__Work instructions__.
Only a number is wanted here: the count of lines in the entries below that include the word "image".

__Provided records__.
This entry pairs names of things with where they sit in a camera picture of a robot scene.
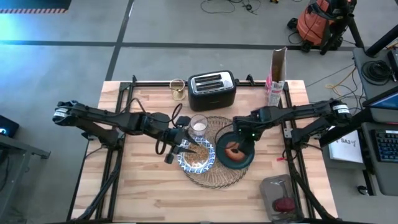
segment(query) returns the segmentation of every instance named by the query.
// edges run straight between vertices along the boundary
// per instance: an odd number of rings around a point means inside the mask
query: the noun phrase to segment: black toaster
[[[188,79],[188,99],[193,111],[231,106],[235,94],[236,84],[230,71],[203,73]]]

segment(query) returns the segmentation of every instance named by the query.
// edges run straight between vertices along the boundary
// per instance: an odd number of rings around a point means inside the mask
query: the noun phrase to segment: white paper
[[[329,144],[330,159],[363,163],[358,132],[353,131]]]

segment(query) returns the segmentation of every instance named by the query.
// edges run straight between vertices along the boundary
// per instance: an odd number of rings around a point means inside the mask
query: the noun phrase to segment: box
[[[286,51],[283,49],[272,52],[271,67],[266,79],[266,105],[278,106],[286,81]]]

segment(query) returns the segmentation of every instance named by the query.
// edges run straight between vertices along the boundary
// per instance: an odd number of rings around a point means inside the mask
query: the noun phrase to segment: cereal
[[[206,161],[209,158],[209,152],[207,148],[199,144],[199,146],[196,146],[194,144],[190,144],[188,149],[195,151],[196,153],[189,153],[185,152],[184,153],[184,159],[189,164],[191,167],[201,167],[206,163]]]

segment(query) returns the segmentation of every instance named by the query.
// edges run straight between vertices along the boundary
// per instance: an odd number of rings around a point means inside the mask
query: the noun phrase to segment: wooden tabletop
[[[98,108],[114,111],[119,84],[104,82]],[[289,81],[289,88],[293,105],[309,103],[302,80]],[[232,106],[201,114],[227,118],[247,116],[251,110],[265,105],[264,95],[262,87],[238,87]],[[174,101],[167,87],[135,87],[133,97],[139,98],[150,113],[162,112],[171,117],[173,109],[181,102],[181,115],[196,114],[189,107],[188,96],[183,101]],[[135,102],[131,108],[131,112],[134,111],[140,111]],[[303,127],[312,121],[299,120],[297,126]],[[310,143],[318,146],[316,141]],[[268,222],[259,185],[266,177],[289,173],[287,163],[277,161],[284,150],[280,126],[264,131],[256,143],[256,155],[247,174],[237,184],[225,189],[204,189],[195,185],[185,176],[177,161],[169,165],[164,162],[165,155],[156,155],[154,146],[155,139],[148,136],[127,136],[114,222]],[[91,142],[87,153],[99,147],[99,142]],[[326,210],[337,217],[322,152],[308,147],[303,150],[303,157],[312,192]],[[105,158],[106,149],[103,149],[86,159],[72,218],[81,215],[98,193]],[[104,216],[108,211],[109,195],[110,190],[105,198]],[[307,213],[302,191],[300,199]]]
...
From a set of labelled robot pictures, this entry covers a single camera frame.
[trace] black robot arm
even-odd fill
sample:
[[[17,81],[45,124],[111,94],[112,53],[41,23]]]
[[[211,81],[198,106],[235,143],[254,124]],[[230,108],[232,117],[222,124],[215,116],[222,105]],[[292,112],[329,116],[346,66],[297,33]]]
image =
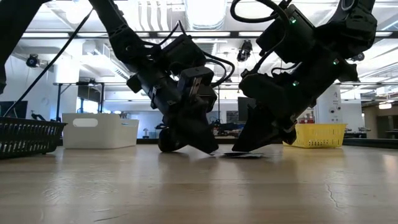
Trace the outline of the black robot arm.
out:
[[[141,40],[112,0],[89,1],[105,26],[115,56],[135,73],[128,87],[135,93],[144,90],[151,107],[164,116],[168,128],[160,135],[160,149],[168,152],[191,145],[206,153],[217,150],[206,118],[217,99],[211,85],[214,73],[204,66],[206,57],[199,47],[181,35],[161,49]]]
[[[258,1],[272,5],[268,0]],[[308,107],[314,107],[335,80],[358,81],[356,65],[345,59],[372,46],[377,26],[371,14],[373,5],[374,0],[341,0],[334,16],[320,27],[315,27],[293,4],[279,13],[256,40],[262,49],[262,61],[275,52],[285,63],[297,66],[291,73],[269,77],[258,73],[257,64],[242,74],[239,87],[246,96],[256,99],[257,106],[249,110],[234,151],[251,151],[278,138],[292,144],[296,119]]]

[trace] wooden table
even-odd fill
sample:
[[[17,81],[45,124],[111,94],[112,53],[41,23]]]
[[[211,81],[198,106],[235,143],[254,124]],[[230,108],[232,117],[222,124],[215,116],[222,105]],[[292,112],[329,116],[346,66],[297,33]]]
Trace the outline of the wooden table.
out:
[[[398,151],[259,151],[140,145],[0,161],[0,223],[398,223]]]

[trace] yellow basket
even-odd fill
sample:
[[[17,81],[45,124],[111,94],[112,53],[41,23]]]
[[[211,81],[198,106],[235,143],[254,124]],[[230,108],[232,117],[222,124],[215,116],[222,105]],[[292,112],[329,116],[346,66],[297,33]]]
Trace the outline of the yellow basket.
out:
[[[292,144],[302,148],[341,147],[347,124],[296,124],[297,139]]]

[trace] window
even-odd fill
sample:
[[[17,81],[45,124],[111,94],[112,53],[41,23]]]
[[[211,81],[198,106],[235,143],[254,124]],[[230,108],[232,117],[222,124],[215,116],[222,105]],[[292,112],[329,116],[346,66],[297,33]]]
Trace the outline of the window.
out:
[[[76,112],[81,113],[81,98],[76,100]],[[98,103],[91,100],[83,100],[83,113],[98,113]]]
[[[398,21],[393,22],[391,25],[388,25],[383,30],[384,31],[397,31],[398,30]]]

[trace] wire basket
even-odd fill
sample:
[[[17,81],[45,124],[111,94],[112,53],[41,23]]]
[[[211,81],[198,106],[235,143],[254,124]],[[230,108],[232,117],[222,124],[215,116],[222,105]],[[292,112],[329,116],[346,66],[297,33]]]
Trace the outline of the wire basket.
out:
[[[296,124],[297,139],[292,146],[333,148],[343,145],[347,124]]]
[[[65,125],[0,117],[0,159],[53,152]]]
* * *
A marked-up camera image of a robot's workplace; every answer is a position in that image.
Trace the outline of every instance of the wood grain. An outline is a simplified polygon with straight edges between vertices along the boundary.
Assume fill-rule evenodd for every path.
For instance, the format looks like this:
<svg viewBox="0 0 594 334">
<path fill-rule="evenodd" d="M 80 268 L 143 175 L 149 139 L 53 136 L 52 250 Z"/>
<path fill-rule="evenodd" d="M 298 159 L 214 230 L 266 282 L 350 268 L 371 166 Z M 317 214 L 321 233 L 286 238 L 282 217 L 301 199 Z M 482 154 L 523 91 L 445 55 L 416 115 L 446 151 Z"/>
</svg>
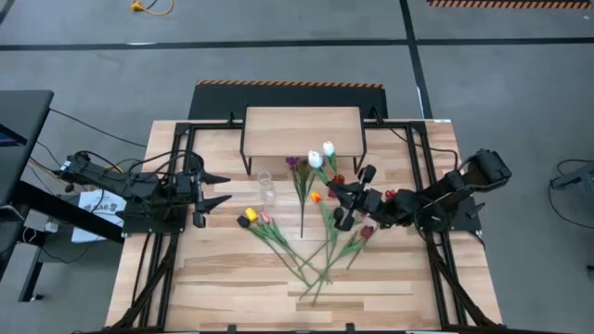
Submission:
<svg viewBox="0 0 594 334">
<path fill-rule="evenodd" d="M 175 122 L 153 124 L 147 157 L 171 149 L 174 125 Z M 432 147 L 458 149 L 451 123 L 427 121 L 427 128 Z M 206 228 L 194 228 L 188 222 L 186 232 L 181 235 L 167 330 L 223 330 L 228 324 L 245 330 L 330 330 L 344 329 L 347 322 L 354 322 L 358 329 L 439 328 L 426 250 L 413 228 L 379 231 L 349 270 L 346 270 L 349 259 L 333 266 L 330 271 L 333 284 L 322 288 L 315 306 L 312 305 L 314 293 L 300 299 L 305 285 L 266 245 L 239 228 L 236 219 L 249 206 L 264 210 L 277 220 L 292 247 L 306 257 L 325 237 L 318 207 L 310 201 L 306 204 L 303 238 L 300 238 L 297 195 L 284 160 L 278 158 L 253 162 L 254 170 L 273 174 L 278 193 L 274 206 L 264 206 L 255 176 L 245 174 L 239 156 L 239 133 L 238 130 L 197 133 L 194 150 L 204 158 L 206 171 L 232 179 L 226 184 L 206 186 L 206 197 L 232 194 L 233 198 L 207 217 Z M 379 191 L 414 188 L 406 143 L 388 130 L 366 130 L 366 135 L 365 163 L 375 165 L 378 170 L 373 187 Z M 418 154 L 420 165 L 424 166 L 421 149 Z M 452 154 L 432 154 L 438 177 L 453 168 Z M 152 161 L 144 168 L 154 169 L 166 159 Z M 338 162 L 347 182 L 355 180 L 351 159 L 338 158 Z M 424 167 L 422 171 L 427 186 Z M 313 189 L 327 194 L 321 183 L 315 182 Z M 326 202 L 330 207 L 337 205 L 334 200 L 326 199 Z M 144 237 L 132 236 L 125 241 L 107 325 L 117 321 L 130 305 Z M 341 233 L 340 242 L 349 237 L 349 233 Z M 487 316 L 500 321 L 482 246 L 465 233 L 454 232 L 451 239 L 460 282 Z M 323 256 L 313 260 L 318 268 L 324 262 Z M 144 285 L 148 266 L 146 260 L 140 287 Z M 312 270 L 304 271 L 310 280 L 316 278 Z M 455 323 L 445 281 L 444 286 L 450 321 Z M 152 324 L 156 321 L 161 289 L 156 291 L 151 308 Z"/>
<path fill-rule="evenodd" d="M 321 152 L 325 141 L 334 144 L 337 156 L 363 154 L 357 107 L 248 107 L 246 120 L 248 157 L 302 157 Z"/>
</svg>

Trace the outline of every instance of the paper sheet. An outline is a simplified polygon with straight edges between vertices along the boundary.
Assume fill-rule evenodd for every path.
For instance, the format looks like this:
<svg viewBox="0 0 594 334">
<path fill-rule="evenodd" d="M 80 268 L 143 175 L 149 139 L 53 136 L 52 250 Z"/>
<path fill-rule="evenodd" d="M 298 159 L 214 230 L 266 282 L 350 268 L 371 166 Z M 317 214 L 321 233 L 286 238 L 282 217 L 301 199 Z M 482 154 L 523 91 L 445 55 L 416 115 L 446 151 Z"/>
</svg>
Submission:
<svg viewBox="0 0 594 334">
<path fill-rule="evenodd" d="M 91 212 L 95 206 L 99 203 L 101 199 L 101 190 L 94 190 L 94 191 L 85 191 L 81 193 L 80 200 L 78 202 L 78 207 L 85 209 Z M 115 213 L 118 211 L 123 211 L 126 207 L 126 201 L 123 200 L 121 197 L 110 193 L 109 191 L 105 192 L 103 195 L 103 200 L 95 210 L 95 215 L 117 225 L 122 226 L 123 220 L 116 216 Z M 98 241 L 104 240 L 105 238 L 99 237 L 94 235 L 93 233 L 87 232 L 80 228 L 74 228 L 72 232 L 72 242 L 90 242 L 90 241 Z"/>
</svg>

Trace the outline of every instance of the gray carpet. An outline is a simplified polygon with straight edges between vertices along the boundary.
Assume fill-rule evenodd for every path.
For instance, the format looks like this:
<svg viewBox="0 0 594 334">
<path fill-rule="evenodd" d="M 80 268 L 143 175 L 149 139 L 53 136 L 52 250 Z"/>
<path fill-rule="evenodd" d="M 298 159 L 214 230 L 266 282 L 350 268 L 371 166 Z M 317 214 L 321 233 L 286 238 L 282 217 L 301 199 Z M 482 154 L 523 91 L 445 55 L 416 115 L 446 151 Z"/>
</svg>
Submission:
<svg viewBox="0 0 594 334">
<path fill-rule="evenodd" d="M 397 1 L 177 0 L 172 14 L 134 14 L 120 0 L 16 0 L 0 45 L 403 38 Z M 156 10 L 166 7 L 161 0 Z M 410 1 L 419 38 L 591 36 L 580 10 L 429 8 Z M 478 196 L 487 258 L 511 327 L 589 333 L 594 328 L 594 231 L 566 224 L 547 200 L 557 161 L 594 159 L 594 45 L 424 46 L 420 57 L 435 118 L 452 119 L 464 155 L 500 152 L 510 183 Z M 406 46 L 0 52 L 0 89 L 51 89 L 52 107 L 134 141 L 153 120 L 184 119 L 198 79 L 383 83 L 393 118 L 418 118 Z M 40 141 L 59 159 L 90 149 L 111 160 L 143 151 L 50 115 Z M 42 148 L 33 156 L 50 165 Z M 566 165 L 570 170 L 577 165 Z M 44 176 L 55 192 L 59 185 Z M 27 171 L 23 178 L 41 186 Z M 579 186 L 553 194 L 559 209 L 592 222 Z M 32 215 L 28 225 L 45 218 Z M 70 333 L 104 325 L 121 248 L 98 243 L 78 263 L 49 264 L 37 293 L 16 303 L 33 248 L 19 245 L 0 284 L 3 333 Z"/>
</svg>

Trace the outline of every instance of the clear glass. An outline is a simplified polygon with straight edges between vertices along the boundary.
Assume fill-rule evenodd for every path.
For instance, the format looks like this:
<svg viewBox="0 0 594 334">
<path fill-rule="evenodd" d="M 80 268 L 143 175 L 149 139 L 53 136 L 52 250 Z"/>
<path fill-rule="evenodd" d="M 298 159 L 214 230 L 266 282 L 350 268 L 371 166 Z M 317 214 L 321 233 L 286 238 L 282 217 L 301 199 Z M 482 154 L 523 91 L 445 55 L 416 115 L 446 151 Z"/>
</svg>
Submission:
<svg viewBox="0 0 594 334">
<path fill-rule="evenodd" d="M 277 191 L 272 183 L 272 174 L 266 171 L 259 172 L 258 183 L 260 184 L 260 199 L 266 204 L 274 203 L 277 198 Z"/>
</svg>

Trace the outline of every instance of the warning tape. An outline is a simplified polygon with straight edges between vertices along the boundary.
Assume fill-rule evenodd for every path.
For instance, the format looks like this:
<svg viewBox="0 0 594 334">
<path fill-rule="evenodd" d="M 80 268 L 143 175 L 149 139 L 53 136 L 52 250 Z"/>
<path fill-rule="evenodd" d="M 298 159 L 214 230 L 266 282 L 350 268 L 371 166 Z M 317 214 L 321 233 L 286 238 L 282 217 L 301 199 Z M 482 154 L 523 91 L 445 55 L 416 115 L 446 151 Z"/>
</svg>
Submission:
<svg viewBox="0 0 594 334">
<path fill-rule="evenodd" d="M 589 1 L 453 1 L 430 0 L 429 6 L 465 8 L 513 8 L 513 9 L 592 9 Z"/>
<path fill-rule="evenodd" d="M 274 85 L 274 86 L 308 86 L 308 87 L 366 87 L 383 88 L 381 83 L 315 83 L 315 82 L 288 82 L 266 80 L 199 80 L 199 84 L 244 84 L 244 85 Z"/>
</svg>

__Exercise result__.
2